【橋本英郎】日本の前半の守備は完璧な出来栄え! ただ新三銃士は香川&乾コンビに対して…

2019年03月23日 橋本英郎

ボールの置きどころが悪いままでプレーしない

この乾(左)と中島(右)の絡みなど、後半は観る者をワクワクさせる目新しいコンビネーションが随所で見られた。写真:茂木あきら(サッカーダイジェスト写真部)

 今回のキリンチャレンジカップを戦う日本代表には、いつになくJリーグのクラブからたくさんの選手が選ばれました。そのなかには去年、一昨年と一緒にプレーしていた安西幸輝選手と畠中槙之輔選手もいて、コロンビア戦で出場するのかどうか、すごく注目しながら観ていました。

 さらにはロシア・ワールドカップで活躍した香川真司選手、乾貴士選手のふたりに、新三銃士とも謳われる中島翔哉選手、南野拓実選手、堂安律選手の3人がどのように絡むのかにも関心を寄せていました。

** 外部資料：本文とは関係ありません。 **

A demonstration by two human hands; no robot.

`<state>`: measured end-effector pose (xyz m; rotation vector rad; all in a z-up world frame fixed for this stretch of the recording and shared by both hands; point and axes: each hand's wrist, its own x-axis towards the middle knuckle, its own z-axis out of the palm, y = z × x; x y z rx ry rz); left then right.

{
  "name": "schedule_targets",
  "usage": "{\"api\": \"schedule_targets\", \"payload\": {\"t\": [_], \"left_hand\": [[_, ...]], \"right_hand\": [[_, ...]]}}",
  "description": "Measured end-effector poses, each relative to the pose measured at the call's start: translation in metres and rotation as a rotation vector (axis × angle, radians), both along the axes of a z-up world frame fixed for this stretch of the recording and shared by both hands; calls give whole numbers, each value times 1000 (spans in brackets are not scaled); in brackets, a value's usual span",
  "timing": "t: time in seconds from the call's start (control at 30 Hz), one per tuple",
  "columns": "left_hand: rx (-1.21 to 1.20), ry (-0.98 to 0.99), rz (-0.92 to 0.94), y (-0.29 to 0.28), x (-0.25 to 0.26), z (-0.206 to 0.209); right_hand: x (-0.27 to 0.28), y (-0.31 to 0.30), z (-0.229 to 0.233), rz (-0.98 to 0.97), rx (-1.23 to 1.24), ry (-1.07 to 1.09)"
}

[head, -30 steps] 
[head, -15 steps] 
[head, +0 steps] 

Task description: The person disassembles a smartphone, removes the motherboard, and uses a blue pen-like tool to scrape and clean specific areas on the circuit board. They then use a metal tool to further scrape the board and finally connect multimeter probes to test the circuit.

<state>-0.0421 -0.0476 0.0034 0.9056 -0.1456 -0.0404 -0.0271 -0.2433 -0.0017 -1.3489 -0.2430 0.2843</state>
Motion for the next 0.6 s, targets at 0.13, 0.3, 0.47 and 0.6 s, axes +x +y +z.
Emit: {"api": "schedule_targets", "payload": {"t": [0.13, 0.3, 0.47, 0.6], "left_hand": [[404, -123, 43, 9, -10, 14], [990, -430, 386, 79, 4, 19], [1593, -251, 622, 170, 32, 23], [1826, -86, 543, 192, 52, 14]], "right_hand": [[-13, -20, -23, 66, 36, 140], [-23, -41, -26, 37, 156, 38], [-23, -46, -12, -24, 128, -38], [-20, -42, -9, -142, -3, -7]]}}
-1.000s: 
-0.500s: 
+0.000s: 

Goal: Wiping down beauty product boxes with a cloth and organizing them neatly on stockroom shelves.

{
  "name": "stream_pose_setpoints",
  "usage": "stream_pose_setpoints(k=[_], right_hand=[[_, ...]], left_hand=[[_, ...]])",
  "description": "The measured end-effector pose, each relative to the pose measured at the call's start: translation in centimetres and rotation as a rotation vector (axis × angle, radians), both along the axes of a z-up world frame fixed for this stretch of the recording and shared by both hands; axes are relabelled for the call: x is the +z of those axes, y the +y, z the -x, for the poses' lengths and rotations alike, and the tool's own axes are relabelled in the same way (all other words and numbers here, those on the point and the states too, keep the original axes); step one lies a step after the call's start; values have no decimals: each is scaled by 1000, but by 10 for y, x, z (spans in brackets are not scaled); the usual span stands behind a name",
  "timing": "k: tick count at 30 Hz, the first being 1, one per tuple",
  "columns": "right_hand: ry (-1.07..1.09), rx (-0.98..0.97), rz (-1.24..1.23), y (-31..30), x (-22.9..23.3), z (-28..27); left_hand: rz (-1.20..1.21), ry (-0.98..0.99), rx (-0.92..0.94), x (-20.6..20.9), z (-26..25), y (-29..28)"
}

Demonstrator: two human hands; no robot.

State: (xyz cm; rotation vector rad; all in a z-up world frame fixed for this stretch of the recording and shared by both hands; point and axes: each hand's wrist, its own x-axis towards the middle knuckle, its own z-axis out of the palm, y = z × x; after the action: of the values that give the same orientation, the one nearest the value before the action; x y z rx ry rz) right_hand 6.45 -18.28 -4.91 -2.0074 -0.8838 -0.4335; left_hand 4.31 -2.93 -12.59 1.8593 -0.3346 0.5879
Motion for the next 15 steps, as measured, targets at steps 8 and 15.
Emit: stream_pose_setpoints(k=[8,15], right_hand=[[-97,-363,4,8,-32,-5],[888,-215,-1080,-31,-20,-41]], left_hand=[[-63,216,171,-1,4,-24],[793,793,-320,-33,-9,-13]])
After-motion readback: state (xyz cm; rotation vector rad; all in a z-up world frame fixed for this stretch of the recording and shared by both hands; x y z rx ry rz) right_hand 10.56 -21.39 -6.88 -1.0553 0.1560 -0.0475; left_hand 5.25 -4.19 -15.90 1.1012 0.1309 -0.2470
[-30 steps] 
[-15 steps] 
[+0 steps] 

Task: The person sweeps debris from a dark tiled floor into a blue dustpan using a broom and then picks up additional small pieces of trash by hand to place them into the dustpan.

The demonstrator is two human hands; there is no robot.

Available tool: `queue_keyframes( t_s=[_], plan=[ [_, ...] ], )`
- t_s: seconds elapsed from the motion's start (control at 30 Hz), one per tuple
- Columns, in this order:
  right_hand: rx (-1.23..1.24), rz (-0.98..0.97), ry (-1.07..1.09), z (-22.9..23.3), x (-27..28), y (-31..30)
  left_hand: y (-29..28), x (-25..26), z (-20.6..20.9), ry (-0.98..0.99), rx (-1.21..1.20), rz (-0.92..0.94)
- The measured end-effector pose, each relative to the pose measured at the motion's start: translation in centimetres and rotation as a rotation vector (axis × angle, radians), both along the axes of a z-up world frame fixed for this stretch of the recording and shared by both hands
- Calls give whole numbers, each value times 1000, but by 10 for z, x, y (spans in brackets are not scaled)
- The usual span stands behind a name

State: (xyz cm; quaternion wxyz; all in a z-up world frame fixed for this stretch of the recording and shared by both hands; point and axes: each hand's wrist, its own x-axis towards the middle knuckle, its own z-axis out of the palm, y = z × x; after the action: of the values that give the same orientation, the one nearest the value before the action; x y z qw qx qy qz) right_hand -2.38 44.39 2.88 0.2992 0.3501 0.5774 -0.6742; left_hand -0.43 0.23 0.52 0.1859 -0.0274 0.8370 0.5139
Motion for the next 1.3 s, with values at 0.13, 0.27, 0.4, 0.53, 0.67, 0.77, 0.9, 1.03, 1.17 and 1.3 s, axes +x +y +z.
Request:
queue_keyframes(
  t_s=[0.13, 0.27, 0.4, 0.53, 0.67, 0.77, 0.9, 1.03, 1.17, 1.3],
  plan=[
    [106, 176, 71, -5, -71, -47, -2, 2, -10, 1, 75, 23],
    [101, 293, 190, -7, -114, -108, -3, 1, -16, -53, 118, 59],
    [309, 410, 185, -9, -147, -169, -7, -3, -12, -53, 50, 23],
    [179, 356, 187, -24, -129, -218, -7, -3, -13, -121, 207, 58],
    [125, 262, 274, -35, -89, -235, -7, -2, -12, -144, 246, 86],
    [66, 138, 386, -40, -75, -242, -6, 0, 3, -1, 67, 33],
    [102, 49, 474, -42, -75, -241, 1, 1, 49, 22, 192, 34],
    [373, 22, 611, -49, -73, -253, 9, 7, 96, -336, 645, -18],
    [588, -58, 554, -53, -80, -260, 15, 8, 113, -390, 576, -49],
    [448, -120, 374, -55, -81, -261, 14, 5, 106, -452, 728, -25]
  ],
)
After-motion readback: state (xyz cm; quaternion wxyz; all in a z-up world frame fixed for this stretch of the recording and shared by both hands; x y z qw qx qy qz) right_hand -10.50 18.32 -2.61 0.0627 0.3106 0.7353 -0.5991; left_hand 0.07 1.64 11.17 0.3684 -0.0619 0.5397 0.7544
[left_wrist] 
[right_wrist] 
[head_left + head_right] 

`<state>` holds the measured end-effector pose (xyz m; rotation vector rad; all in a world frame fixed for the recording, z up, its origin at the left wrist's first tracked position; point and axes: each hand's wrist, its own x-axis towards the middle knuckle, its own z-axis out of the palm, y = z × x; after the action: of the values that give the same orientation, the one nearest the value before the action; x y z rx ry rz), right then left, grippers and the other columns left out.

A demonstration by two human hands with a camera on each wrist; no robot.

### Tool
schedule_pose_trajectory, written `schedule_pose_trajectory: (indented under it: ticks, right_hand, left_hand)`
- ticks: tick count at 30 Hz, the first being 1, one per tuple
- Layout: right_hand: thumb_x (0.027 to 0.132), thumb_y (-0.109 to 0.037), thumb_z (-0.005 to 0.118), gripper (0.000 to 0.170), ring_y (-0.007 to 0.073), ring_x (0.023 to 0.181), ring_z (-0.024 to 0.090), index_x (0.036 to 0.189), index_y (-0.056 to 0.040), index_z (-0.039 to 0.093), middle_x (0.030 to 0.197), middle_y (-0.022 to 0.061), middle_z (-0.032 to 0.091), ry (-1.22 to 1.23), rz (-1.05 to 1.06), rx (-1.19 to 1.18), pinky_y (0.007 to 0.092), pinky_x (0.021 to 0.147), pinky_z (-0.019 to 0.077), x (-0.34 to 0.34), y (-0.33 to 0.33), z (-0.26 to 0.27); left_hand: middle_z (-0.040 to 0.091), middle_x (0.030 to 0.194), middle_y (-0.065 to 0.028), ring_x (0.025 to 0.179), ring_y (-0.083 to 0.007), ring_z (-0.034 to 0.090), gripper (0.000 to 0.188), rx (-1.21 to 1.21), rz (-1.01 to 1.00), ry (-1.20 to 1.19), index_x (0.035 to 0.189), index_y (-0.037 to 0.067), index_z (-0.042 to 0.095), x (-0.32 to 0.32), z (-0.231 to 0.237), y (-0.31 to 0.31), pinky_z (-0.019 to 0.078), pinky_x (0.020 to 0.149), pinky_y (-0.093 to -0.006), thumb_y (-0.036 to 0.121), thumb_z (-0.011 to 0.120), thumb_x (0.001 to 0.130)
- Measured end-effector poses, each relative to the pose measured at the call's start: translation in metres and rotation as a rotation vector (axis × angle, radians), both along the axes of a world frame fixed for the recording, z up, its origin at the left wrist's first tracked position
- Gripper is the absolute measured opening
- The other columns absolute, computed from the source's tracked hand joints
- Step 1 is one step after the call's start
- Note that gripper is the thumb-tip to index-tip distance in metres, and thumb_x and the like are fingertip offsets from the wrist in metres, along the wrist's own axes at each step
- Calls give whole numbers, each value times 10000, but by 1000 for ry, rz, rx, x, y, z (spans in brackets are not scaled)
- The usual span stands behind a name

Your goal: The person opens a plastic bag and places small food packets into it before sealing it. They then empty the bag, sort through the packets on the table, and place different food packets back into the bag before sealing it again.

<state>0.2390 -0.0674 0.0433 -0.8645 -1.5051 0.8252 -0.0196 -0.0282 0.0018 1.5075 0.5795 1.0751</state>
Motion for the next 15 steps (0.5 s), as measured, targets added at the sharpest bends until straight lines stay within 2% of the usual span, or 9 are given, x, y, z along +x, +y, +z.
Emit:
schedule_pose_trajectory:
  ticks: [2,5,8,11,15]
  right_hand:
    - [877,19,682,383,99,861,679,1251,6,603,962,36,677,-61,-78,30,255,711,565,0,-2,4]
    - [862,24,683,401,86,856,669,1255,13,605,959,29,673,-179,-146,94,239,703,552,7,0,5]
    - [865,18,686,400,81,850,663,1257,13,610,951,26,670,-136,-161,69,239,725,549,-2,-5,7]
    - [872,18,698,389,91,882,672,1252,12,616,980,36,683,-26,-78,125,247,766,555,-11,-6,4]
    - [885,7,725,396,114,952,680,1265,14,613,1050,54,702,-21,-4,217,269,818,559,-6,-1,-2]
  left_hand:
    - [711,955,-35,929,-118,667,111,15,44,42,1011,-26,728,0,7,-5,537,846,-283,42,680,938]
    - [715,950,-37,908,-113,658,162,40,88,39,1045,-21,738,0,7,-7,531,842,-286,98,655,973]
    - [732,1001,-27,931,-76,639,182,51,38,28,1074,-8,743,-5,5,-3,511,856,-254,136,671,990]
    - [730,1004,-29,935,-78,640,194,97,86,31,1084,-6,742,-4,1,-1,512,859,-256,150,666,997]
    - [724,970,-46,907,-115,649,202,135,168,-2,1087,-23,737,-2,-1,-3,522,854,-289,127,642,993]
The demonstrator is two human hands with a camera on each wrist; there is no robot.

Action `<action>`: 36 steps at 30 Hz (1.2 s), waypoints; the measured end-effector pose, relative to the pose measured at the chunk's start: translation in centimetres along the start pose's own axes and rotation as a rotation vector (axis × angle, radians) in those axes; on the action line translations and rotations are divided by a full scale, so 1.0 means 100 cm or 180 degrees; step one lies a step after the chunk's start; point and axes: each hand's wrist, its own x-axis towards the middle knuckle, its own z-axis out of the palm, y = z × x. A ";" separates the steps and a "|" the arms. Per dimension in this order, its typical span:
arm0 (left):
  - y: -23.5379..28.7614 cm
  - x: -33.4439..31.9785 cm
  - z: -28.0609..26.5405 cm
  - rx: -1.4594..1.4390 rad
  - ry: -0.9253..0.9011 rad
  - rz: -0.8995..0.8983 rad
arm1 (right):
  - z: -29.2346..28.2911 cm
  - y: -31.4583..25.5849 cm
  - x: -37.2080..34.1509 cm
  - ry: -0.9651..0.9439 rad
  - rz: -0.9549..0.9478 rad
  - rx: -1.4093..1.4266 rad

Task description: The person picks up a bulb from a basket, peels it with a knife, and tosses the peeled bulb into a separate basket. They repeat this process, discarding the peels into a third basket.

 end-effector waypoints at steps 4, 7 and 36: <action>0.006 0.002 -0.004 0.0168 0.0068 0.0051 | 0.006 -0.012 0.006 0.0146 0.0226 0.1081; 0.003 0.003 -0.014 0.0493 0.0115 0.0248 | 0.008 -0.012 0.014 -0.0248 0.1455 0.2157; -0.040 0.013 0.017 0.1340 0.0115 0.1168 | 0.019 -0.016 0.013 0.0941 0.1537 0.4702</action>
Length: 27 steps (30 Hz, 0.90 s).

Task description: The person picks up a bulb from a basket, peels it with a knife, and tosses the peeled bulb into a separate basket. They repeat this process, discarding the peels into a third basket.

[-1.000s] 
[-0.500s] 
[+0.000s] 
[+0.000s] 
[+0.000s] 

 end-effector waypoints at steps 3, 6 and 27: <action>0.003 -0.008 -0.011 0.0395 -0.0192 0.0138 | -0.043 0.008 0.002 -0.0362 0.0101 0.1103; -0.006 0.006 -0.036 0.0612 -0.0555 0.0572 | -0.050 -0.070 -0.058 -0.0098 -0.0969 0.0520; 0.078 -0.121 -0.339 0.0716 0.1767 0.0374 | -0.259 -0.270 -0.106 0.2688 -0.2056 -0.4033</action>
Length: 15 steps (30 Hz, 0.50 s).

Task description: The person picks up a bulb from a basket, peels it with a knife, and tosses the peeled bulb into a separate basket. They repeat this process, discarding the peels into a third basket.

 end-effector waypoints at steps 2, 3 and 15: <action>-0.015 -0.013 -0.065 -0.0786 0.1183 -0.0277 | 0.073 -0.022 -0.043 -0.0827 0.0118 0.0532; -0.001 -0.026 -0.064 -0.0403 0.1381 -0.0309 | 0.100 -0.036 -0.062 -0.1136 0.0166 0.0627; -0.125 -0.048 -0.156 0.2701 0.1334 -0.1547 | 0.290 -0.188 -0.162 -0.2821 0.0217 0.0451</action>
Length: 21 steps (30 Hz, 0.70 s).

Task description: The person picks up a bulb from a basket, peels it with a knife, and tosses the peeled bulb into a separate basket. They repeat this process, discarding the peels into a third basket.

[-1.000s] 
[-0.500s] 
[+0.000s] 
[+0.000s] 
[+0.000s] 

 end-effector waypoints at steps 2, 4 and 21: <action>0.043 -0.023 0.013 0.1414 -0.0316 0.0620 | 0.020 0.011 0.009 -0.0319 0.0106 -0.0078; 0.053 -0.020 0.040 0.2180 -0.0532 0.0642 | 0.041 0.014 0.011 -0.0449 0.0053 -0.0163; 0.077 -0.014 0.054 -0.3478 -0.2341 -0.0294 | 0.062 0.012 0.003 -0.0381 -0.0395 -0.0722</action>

 で、コロンビア戦。今回は試合全体を見るのではなく、ポイントを絞って印象を述べさせてもらおうと思います。中盤の攻防、とくに日本代表がどのような試合運びを中盤でしていたのか、また、どんな技術的な側面があったのかを考察してみます。

 まずは前半から。

 キックオフからさほど経っていない時間帯で一度、コロンビアの速い攻撃についていけず、左サイドのクロスからバーを叩かれるシーンがありました。でも観ていてヒヤっとしたのはあれくらいでしょう。日本は中盤をコンパクトにすることで、コロンビアに攻撃の糸口を掴ませなかったからです。

 とりわけ利いていたのが、トップ下に入った南野選手の守備です。コロンビアのボランチを気にしながら、あまり間延びしないように心掛けていました。だからでしょう。相手のボランチは本当に窮屈そうにプレーしていましたし、日本としてもそこでボールを奪ってからのカウンターで、何度か良い形を作れてもいました。

 
 両サイドの中島、堂安両選手もしっかりと内側のパスコースを締めながら、外にチャレンジすることができていた。コロンビアがサイドバックに出したところから抜け出せない、そんな場面を多く作り出していました。そこに加えて、2列目の3人に指示を出している山口蛍選手、柴崎岳選手の2ボランチが素早く寄せることで、一定のコンパクトさが保たれていたのです。

 個人的に日本の前半の守備は、完璧に近い出来栄えだったと思います。もっと言えば、奪ったあとに奪い返されない技術が素晴らしかった! とくに選手個々のボールを止める技術が本当に高いなと感じました。

 どうしても中島選手や堂安選手のドリブルに目が行ってしまいますが、まずはなによりも「止める」作業をしっかりとしています。もし「止まらなかった」としても、すぐに自分が思う場所に置き直すことができる。ボールの置きどころが悪いままでプレーしない、だからこそ、相手のプレッシャーを交わすことができるのです。